:: Given records
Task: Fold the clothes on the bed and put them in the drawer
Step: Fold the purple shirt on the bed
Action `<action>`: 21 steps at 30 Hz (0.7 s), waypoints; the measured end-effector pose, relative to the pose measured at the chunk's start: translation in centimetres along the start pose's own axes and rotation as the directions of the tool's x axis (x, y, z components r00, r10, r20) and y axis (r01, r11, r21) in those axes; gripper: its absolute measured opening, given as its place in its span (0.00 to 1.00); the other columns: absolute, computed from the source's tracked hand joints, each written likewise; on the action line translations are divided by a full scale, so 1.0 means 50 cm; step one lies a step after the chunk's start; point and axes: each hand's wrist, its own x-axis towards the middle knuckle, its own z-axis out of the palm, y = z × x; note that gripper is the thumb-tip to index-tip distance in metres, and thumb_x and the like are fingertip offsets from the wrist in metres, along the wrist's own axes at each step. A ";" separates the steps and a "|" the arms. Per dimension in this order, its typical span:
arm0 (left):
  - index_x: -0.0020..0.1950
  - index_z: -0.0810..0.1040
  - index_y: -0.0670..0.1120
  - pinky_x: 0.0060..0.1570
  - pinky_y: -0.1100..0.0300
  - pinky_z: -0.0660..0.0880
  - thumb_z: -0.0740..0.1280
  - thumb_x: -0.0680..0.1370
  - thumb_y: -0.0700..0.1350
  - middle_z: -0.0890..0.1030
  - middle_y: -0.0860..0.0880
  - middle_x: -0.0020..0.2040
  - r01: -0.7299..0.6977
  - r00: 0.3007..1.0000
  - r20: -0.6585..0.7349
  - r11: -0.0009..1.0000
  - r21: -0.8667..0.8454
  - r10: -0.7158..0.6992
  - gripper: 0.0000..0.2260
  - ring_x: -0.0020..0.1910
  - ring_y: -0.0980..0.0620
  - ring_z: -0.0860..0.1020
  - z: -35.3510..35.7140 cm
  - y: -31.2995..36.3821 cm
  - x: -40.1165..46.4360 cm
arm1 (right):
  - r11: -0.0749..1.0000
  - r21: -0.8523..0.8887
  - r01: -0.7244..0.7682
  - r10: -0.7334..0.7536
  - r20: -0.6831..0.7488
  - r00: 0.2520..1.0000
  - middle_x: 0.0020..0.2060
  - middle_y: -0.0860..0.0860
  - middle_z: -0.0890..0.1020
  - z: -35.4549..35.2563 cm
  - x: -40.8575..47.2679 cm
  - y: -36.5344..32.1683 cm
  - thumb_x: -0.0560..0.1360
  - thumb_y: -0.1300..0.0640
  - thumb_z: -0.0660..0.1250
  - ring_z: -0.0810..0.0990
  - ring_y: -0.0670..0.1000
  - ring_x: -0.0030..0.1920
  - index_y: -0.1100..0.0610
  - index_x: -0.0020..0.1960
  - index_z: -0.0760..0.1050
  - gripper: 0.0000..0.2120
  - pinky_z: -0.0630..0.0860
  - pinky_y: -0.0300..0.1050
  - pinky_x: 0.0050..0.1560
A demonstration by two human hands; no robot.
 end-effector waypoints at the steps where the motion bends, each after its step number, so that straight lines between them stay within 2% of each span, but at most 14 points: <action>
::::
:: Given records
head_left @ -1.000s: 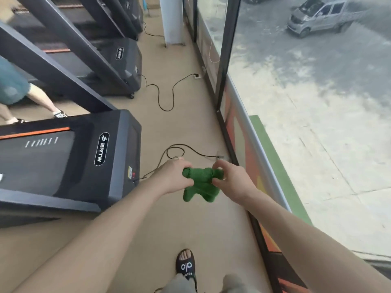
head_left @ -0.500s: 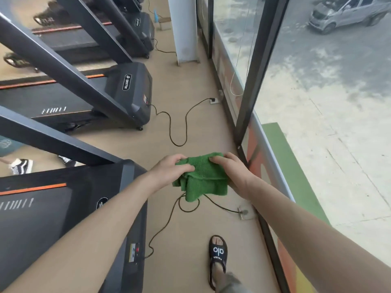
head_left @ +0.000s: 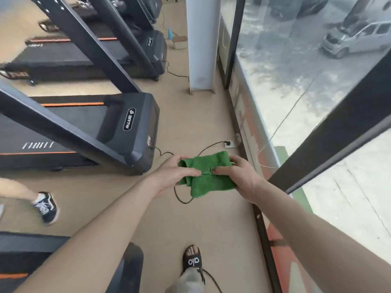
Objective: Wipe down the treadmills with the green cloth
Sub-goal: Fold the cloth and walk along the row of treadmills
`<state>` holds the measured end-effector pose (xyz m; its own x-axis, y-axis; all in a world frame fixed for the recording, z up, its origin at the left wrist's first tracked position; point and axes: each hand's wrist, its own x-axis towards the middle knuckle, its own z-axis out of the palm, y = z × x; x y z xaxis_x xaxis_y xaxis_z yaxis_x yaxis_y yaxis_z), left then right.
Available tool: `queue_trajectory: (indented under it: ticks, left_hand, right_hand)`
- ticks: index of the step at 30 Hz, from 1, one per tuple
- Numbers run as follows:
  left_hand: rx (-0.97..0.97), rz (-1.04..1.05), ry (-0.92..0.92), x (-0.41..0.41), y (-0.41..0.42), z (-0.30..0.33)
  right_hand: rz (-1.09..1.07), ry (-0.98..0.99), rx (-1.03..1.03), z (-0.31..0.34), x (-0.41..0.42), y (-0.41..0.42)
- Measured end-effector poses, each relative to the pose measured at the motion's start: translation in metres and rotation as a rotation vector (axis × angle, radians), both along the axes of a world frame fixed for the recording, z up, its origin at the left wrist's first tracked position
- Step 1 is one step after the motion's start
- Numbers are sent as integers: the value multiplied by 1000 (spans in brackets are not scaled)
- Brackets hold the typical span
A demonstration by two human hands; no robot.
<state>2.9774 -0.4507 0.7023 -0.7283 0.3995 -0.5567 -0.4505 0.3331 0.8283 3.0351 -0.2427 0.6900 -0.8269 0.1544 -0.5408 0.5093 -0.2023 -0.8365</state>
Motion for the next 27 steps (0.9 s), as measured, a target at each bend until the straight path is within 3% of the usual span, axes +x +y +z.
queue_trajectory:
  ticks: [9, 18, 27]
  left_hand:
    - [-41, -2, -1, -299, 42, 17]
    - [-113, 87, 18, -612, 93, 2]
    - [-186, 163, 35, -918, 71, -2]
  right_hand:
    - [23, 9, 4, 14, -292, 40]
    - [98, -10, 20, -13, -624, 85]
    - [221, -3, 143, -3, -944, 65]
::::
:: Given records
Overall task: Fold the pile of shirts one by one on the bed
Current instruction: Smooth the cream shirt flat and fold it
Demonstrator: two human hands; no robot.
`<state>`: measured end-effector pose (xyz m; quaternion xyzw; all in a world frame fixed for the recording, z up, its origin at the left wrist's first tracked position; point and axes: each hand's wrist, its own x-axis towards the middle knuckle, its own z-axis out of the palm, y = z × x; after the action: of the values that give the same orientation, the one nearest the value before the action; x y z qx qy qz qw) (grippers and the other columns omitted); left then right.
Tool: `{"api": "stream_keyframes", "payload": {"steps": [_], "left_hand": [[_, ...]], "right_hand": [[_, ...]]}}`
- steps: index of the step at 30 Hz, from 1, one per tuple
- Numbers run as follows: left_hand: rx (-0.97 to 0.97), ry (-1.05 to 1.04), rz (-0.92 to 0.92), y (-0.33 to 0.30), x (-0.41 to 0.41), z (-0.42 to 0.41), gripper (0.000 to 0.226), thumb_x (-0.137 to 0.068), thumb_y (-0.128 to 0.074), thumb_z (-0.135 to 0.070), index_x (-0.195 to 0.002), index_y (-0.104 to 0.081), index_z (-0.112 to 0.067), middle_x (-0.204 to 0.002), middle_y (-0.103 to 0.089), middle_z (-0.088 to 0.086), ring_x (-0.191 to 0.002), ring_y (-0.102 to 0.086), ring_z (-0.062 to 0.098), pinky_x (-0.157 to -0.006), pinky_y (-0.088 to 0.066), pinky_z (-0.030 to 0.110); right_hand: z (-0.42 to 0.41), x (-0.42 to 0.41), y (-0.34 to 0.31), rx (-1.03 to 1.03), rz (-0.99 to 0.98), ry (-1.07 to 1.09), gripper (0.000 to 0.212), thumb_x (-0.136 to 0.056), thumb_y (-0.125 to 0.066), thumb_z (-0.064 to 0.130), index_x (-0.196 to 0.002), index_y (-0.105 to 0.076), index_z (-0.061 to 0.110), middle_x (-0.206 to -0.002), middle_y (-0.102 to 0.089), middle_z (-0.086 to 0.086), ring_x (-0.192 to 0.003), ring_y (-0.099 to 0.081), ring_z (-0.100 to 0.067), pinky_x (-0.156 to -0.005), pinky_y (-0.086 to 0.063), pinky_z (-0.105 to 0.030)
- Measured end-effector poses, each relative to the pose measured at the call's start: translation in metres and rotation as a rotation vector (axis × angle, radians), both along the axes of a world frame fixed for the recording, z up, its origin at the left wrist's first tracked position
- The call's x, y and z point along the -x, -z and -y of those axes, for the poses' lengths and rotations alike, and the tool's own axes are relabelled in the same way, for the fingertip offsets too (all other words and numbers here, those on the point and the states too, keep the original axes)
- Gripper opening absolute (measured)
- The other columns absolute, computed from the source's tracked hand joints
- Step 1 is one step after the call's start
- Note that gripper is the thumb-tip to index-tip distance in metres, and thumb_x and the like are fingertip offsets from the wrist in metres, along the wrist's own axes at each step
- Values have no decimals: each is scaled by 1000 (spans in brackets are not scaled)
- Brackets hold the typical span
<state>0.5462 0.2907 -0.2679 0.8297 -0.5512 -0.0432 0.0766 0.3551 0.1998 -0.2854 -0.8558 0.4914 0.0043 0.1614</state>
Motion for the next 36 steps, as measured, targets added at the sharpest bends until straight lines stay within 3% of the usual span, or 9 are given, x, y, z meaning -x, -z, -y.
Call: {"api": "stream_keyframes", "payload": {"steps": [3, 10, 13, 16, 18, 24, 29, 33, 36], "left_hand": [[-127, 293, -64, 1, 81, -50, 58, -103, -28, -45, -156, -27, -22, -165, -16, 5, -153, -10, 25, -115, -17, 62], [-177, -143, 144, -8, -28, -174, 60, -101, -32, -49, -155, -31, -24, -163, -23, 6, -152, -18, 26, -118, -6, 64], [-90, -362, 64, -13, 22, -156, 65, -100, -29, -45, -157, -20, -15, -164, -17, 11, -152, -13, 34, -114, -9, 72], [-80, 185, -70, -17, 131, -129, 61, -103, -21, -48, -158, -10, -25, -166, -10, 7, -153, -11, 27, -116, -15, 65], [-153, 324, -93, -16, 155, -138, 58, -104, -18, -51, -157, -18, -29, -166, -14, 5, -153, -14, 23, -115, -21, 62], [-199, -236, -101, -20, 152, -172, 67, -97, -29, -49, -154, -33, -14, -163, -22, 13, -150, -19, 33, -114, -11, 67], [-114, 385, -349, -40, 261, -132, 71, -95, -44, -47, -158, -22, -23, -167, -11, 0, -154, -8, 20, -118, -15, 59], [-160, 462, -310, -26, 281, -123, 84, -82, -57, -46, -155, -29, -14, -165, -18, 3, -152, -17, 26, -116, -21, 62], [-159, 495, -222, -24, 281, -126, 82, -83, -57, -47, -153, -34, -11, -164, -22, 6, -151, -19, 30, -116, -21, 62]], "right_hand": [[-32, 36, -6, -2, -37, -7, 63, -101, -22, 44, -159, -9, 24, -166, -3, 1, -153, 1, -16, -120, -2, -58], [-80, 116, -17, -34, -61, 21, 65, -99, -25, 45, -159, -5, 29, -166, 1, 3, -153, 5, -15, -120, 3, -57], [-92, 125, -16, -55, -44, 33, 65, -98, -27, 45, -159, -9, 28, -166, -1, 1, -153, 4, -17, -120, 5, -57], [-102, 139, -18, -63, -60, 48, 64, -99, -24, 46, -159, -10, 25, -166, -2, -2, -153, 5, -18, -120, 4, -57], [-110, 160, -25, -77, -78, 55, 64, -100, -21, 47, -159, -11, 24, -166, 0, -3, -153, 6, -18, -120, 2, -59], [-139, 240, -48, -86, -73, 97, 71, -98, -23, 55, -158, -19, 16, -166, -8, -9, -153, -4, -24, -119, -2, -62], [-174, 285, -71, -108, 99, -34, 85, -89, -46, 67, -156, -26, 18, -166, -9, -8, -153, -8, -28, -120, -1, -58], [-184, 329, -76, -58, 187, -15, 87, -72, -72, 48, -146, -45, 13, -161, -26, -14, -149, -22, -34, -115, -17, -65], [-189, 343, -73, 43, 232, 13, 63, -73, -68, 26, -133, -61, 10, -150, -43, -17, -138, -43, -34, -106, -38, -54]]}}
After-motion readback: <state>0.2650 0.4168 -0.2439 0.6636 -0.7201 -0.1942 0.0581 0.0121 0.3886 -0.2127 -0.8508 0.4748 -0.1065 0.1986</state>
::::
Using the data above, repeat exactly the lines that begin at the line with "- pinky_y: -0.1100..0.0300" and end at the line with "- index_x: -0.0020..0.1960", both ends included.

  - pinky_y: -0.1100..0.0300
  - pinky_z: -0.0660..0.0880
  - thumb_z: -0.0740..0.1280
  - thumb_x: -0.0680..0.1370
  - thumb_y: -0.0700..0.1350
  - middle_z: -0.0890..0.1030
  - middle_y: -0.0860..0.0880
  - middle_x: -0.0020..0.2040
  - r01: -0.7299..0.6977
  - r00: 0.3007..1.0000
  - r20: -0.6585..0.7349
  - r11: -0.0009..1.0000
  - r21: -0.8667..0.8454
  - r10: -0.7158..0.6992
  - gripper: 0.0000..0.2260
  - ring_x: -0.0020..0.1910
  - ring_y: -0.0980..0.0620
  - ring_z: -0.0860..0.1020
  - z: -35.3510..35.7140 cm
  - y: -31.2995..36.3821 cm
  - x: -40.1165..46.4360 cm
arm1 (right):
  - r11: -0.0749..1.0000
  - r21: -0.8523..0.8887
  - r01: -0.7244..0.7682
  - r10: -0.7334..0.7536
  - r20: -0.6831..0.7488
  - r00: 0.2520..1.0000
  - middle_x: 0.0020..0.2060
  - middle_y: -0.0860..0.0860
  - middle_z: -0.0890..0.1020
  - z: -35.4549..35.2563 cm
  - x: -40.8575..47.2679 cm
  - y: -36.5344..32.1683 cm
  - thumb_x: -0.0560..0.1360
  - thumb_y: -0.1300..0.0640
  - thumb_z: -0.0660..0.1250
  - ring_z: -0.0810..0.0990
  - ring_y: -0.0670..0.1000
  - ring_x: -0.0030..0.1920
  - index_y: -0.1100..0.0610
  - index_x: -0.0020..0.1960

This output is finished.